In its October World Economic Outlook report released in Washington on Tuesday, the IMF projected that Nigeria’s economy would contract by 4.3 per cent in 2020 in real terms.

This is a 1.1 per cent improvement from the 5.4 per cent that was projected in June and deeper than the 3.4 per cent projected in April.

The Washington-based institution projected that the economy would recover in 2021 by 1.7 per cent.

Gita Gopinath (pictured), IMF chief economist and director of the research department, said oil-exporting countries are battling the health and economic impact of the COVID-19 pandemic and the impact of low oil prices.

“They have been hit by the health crisis and they have been hit because they are oil exporters which had a collapse and more importantly, they just don’t have the resources that advanced economies have to deal with this crisis,” Gopinath said.

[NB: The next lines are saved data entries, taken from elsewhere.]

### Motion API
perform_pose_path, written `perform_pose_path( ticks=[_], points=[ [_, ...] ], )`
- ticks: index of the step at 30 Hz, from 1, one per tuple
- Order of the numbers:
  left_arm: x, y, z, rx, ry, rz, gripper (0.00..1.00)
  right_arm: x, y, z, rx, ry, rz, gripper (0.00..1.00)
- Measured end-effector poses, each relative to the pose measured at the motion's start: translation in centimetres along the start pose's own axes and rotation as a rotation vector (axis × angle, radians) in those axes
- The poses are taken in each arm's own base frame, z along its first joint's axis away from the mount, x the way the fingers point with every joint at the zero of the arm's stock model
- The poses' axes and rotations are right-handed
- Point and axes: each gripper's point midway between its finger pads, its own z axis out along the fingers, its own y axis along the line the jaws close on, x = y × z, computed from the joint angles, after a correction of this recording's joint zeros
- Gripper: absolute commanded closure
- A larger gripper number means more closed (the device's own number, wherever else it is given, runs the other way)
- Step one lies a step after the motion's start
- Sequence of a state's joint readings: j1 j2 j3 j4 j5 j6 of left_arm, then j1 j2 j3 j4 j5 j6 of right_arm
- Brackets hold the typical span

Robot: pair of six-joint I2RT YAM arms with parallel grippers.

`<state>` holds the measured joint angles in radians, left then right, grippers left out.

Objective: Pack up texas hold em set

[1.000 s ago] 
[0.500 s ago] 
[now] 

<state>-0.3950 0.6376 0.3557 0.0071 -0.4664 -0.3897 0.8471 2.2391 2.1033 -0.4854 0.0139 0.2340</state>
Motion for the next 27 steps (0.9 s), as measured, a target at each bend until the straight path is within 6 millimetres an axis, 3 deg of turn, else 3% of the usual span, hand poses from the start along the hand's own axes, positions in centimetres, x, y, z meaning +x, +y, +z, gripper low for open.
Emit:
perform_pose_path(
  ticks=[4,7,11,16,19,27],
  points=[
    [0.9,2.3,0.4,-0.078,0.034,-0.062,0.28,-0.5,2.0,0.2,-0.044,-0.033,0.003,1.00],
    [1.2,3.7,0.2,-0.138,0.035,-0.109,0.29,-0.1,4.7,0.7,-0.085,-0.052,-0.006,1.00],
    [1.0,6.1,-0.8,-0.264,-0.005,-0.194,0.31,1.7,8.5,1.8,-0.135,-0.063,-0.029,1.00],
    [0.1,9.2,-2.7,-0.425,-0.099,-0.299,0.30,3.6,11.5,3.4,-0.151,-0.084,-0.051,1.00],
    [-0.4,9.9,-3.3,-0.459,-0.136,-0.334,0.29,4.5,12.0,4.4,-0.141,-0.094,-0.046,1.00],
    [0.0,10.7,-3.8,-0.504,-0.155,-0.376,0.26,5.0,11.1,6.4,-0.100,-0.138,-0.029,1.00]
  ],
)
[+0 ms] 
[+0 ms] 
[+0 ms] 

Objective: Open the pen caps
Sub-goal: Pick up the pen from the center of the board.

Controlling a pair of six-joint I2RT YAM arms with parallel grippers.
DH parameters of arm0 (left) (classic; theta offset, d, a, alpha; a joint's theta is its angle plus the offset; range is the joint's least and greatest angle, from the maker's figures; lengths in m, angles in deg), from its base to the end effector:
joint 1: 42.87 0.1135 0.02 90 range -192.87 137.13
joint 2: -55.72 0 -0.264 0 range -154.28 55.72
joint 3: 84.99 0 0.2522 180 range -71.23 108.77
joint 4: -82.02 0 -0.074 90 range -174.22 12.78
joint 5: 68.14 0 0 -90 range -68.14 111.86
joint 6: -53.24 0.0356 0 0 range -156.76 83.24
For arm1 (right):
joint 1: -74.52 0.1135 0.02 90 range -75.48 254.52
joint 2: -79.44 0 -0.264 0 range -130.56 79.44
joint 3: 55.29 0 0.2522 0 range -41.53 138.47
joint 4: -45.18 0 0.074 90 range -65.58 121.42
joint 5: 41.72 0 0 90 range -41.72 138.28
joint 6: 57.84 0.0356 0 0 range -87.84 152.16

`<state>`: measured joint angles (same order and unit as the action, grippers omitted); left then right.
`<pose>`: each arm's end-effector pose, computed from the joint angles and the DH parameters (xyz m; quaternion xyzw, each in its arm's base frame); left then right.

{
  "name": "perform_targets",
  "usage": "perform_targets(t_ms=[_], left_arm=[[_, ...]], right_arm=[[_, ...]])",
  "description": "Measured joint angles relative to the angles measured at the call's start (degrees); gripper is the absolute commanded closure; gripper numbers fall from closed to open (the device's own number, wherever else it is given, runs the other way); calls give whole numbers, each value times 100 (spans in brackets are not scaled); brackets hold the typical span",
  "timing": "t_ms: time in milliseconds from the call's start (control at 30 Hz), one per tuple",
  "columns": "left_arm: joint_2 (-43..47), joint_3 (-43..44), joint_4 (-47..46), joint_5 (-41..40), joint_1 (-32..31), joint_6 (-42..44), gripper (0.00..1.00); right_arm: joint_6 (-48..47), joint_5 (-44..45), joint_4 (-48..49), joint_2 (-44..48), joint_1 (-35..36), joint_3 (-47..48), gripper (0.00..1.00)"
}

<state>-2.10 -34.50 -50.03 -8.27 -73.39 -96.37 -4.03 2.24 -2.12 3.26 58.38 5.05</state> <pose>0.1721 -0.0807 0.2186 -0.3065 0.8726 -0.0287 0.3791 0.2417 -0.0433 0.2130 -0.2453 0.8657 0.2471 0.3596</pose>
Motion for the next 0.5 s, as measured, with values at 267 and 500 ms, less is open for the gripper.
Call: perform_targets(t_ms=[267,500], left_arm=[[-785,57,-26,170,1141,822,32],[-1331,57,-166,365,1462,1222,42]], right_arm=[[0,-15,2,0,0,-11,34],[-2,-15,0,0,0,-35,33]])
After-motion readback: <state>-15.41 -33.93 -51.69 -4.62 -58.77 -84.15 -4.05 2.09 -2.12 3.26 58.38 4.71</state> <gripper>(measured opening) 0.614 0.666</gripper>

“Because we don’t have a financial crisis at this point, many emerging markets are able to borrow at record levels in foreign currency this year relative to previous years.”

The IMF chief economist said the foreign debts been acquired by emerging market economies will not be enough and advised that there is a need for continued international support.

This support, Gopinath explained, could be in terms of concessionary financing, aid and debt relief and restructuring.

“There are going to be developing and low-income economies that would need debt relief and, in some cases, restructuring of debt to make sure they have the space to do the spending that they need,” she said.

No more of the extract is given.